Your objective:
Retype each entry exactly.

:::::

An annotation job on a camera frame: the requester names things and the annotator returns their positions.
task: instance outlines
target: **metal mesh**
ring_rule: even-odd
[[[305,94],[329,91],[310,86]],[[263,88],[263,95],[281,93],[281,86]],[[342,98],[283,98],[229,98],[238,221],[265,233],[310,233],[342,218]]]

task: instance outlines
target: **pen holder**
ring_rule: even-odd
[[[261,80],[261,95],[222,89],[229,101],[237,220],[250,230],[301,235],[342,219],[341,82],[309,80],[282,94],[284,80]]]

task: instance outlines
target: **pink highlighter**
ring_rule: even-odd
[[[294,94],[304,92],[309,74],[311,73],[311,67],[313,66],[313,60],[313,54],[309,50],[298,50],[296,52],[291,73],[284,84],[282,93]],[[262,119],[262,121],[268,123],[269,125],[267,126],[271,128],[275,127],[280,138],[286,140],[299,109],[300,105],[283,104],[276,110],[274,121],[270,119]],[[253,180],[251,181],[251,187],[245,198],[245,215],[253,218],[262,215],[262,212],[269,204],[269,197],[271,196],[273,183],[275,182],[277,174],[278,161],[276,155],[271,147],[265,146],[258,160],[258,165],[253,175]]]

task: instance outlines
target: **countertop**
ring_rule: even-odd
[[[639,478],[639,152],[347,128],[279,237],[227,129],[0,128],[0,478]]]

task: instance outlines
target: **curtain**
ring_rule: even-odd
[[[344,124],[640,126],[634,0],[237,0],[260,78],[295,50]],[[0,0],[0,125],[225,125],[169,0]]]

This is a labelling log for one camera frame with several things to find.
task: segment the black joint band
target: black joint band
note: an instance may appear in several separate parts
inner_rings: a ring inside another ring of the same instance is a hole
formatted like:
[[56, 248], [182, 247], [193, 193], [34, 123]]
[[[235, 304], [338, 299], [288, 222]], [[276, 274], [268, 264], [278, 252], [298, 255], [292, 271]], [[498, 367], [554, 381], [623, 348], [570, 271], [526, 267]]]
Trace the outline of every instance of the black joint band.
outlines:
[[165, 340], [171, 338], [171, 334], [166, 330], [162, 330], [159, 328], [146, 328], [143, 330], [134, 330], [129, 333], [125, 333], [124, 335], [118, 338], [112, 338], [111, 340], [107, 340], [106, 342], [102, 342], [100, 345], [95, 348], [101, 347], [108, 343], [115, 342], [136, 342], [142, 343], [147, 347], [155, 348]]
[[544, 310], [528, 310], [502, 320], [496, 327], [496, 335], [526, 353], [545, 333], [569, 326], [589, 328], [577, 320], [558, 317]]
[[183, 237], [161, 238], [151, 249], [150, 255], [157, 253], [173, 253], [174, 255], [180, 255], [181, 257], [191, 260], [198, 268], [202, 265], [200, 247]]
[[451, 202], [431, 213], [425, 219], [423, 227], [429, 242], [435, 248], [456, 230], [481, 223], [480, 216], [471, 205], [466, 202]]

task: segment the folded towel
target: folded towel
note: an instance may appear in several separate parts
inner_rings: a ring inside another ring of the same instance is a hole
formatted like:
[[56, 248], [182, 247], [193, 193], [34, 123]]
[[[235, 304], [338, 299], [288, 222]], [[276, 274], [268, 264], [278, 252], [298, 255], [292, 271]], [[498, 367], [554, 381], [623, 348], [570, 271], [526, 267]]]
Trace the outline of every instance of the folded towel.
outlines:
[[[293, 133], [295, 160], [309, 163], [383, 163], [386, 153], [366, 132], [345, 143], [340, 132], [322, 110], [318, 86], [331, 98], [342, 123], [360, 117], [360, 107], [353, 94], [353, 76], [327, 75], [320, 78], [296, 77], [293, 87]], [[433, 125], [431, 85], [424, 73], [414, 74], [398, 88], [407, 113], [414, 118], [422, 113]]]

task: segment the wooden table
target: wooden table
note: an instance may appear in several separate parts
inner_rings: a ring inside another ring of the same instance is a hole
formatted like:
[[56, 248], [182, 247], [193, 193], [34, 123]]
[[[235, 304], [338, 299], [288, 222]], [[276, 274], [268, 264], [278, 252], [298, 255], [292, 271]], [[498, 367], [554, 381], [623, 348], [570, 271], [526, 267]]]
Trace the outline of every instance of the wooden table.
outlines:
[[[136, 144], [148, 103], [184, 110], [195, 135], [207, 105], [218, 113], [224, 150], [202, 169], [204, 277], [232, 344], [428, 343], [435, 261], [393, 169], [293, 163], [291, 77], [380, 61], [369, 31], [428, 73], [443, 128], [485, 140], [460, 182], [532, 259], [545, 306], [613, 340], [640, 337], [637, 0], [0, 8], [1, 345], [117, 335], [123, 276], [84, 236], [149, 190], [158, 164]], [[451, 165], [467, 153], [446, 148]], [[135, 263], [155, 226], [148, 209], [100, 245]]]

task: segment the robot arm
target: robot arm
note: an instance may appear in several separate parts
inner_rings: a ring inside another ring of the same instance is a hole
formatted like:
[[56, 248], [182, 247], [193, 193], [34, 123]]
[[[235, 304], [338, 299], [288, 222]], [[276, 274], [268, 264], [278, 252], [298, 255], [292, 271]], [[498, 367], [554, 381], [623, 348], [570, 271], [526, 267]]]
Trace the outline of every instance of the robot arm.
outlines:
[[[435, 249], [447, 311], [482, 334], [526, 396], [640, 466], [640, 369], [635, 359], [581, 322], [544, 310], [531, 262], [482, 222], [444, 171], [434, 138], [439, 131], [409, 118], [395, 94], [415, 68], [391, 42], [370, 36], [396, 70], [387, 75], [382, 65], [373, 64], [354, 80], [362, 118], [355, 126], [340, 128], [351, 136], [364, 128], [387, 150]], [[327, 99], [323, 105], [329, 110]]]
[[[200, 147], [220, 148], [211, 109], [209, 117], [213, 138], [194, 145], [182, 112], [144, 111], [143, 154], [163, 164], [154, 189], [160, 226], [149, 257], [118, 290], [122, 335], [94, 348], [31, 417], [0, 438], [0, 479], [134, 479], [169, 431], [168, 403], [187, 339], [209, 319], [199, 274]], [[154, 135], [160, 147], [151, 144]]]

:::::

Expected answer:
An annotation job on a camera frame: the requester names things and the annotator returns their positions.
task: instance outlines
target: **metal mesh**
ring_rule: even-odd
[[[305,94],[329,91],[310,86]],[[263,88],[263,95],[281,93],[281,86]],[[342,98],[283,98],[229,98],[238,221],[265,233],[310,233],[342,218]]]

task: instance outlines
target: **pen holder**
ring_rule: even-odd
[[[261,80],[261,95],[222,89],[229,101],[237,220],[250,230],[301,235],[342,219],[341,82],[309,80],[282,94],[284,80]]]

task: instance outlines
target: **pink highlighter**
ring_rule: even-odd
[[[294,94],[304,92],[309,74],[311,73],[311,67],[313,66],[313,60],[313,54],[309,50],[298,50],[296,52],[291,73],[284,84],[282,93]],[[262,119],[262,121],[268,123],[269,125],[267,126],[271,128],[275,127],[280,138],[286,140],[299,109],[300,105],[283,104],[276,110],[274,121],[270,119]],[[253,180],[251,181],[251,187],[245,198],[245,215],[253,218],[262,215],[262,212],[269,204],[269,197],[271,196],[273,183],[275,182],[277,174],[278,161],[276,155],[271,147],[265,146],[258,160],[258,165],[253,175]]]

task: instance outlines
target: **countertop**
ring_rule: even-odd
[[[639,478],[639,152],[347,128],[279,237],[227,129],[0,128],[0,478]]]

task: instance outlines
target: **curtain**
ring_rule: even-odd
[[[344,124],[640,126],[634,0],[237,0],[260,78],[295,50]],[[0,0],[0,125],[225,125],[169,0]]]

This is a labelling log for one camera frame with several things to find.
task: segment the black joint band
target: black joint band
note: an instance may appear in several separate parts
inner_rings: a ring inside another ring of the same instance is a hole
formatted like:
[[56, 248], [182, 247], [193, 193], [34, 123]]
[[[235, 304], [338, 299], [288, 222]], [[276, 274], [268, 264], [278, 252], [298, 255], [292, 271]], [[498, 367], [554, 381], [623, 348], [570, 271], [526, 267]]]
Trace the outline of every instance of the black joint band.
outlines:
[[165, 340], [171, 338], [171, 334], [166, 330], [162, 330], [159, 328], [146, 328], [143, 330], [134, 330], [129, 333], [125, 333], [124, 335], [118, 338], [112, 338], [111, 340], [107, 340], [106, 342], [102, 342], [100, 345], [95, 348], [101, 347], [108, 343], [115, 342], [136, 342], [142, 343], [147, 347], [155, 348]]
[[544, 310], [528, 310], [502, 320], [496, 327], [496, 335], [526, 353], [545, 333], [569, 326], [589, 328], [577, 320], [558, 317]]
[[183, 237], [161, 238], [151, 249], [150, 255], [157, 253], [173, 253], [174, 255], [180, 255], [181, 257], [191, 260], [198, 268], [202, 265], [200, 247]]
[[451, 202], [431, 213], [425, 219], [423, 227], [429, 242], [435, 248], [456, 230], [481, 223], [480, 216], [471, 205], [466, 202]]

task: segment the folded towel
target: folded towel
note: an instance may appear in several separate parts
inner_rings: a ring inside another ring of the same instance is a hole
formatted like:
[[56, 248], [182, 247], [193, 193], [34, 123]]
[[[235, 304], [338, 299], [288, 222]], [[276, 274], [268, 264], [278, 252], [298, 255], [292, 271]], [[498, 367], [554, 381], [623, 348], [570, 271], [526, 267]]]
Trace the outline of every instance of the folded towel.
outlines:
[[[293, 133], [295, 160], [309, 163], [383, 163], [386, 153], [366, 132], [345, 143], [340, 132], [322, 110], [318, 86], [331, 98], [342, 123], [360, 117], [360, 107], [353, 94], [353, 76], [327, 75], [320, 78], [296, 77], [293, 87]], [[433, 125], [431, 85], [424, 73], [414, 74], [398, 88], [407, 113], [414, 118], [422, 113]]]

task: segment the wooden table
target: wooden table
note: an instance may appear in several separate parts
inner_rings: a ring inside another ring of the same instance is a hole
formatted like:
[[56, 248], [182, 247], [193, 193], [34, 123]]
[[[235, 304], [338, 299], [288, 222]], [[276, 274], [268, 264], [278, 252], [298, 255], [292, 271]], [[498, 367], [554, 381], [623, 348], [570, 271], [526, 267]]]
Trace the outline of every instance of the wooden table.
outlines:
[[[136, 144], [148, 103], [184, 110], [195, 135], [207, 105], [218, 113], [224, 150], [202, 169], [204, 277], [232, 344], [428, 343], [435, 261], [393, 169], [293, 163], [291, 77], [380, 61], [369, 31], [428, 73], [443, 128], [485, 140], [460, 182], [532, 259], [545, 306], [613, 340], [640, 337], [637, 0], [0, 8], [1, 345], [117, 335], [123, 276], [84, 236], [149, 190], [158, 164]], [[451, 165], [467, 153], [446, 148]], [[135, 263], [155, 226], [148, 209], [100, 245]]]

task: segment the robot arm
target: robot arm
note: an instance may appear in several separate parts
inner_rings: a ring inside another ring of the same instance is a hole
formatted like:
[[56, 248], [182, 247], [193, 193], [34, 123]]
[[[235, 304], [338, 299], [288, 222]], [[276, 274], [268, 264], [278, 252], [298, 255], [292, 271]], [[498, 367], [554, 381], [623, 348], [570, 271], [526, 267]]]
Trace the outline of every instance of the robot arm.
outlines:
[[[435, 249], [447, 311], [482, 334], [526, 396], [640, 466], [640, 369], [635, 359], [581, 322], [544, 310], [531, 262], [482, 222], [444, 171], [434, 138], [439, 131], [409, 118], [395, 94], [415, 68], [391, 42], [370, 36], [396, 70], [387, 75], [382, 65], [373, 64], [354, 80], [362, 118], [355, 126], [340, 128], [351, 136], [364, 128], [387, 150]], [[327, 99], [323, 105], [329, 110]]]
[[[200, 147], [220, 148], [211, 109], [209, 117], [213, 138], [194, 145], [182, 112], [144, 111], [143, 154], [163, 164], [154, 189], [160, 226], [149, 257], [118, 290], [122, 335], [94, 348], [31, 417], [0, 438], [0, 479], [134, 479], [169, 431], [168, 403], [187, 339], [209, 319], [199, 274]], [[154, 135], [160, 147], [151, 144]]]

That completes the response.